◆ WHAT YOU SHOULD DO ◆
Among the entries below, find the lines holding "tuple" and copy them.

◆ LISTED RECORDS ◆
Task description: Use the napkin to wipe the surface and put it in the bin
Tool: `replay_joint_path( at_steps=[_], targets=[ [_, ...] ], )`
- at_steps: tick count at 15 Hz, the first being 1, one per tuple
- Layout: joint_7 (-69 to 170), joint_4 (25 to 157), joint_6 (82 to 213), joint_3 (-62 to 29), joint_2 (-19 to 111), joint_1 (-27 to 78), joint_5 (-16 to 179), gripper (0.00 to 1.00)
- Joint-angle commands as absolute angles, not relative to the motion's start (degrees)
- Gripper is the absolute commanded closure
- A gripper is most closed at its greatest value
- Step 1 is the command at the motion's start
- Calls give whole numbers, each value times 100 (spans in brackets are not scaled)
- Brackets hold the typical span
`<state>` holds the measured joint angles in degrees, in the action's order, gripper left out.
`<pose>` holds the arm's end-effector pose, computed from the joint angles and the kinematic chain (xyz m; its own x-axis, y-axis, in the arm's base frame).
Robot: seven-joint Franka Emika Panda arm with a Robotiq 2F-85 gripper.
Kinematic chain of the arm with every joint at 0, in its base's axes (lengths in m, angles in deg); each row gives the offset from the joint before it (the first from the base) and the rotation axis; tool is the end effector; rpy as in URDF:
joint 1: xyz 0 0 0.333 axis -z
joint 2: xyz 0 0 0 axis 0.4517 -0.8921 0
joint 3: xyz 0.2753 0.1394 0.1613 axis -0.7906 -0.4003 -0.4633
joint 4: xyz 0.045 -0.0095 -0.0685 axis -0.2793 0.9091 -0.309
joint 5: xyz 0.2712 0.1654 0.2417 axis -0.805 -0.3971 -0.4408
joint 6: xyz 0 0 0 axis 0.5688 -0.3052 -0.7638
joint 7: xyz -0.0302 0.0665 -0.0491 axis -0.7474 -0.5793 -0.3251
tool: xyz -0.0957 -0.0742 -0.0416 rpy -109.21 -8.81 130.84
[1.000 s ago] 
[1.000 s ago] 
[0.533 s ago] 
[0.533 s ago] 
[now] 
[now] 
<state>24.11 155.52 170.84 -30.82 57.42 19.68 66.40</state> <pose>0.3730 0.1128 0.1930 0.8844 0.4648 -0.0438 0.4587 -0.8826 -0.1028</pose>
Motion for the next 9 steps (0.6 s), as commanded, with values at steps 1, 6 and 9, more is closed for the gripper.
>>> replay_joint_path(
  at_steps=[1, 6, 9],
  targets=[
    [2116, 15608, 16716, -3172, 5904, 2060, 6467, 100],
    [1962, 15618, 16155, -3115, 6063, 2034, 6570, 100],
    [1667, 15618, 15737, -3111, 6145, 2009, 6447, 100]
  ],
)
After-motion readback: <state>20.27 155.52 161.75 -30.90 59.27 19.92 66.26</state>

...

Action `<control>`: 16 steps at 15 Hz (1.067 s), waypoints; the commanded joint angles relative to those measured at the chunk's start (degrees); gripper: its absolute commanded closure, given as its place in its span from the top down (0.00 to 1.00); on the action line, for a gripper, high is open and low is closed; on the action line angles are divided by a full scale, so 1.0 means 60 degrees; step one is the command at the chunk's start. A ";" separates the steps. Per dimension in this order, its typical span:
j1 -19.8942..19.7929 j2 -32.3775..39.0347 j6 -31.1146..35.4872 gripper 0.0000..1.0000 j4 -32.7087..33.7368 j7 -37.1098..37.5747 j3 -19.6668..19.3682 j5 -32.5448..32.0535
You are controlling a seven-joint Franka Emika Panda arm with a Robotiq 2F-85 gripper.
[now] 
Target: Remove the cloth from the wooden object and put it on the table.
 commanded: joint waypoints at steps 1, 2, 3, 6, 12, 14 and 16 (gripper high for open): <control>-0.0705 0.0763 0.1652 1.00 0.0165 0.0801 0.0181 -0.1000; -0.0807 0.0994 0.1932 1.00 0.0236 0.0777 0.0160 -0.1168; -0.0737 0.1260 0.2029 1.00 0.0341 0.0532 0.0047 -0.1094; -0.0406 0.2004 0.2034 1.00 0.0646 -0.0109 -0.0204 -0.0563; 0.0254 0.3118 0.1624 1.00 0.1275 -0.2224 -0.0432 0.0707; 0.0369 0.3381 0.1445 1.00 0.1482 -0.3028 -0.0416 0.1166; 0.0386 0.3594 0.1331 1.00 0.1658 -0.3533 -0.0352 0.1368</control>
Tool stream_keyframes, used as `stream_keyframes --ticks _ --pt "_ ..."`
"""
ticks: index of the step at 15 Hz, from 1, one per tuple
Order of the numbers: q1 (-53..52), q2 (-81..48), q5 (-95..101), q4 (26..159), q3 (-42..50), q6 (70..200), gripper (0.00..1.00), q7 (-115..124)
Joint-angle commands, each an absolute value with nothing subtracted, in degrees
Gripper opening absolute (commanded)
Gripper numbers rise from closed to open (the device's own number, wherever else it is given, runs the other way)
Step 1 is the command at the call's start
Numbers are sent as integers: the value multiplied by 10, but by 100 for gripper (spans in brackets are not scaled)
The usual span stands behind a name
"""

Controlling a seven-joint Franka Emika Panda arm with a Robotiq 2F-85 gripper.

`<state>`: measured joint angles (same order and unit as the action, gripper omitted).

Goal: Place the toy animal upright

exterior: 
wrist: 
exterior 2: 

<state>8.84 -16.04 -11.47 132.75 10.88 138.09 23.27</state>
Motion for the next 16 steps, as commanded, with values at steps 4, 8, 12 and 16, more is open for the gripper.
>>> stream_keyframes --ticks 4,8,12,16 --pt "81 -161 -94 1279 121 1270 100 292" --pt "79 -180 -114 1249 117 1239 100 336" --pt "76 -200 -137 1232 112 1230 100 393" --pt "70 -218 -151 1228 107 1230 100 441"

◆ EXERCISE RESULT ◆
- at_steps: tick count at 15 Hz, the first being 1, one per tuple
ticks: index of the step at 15 Hz, from 1, one per tuple

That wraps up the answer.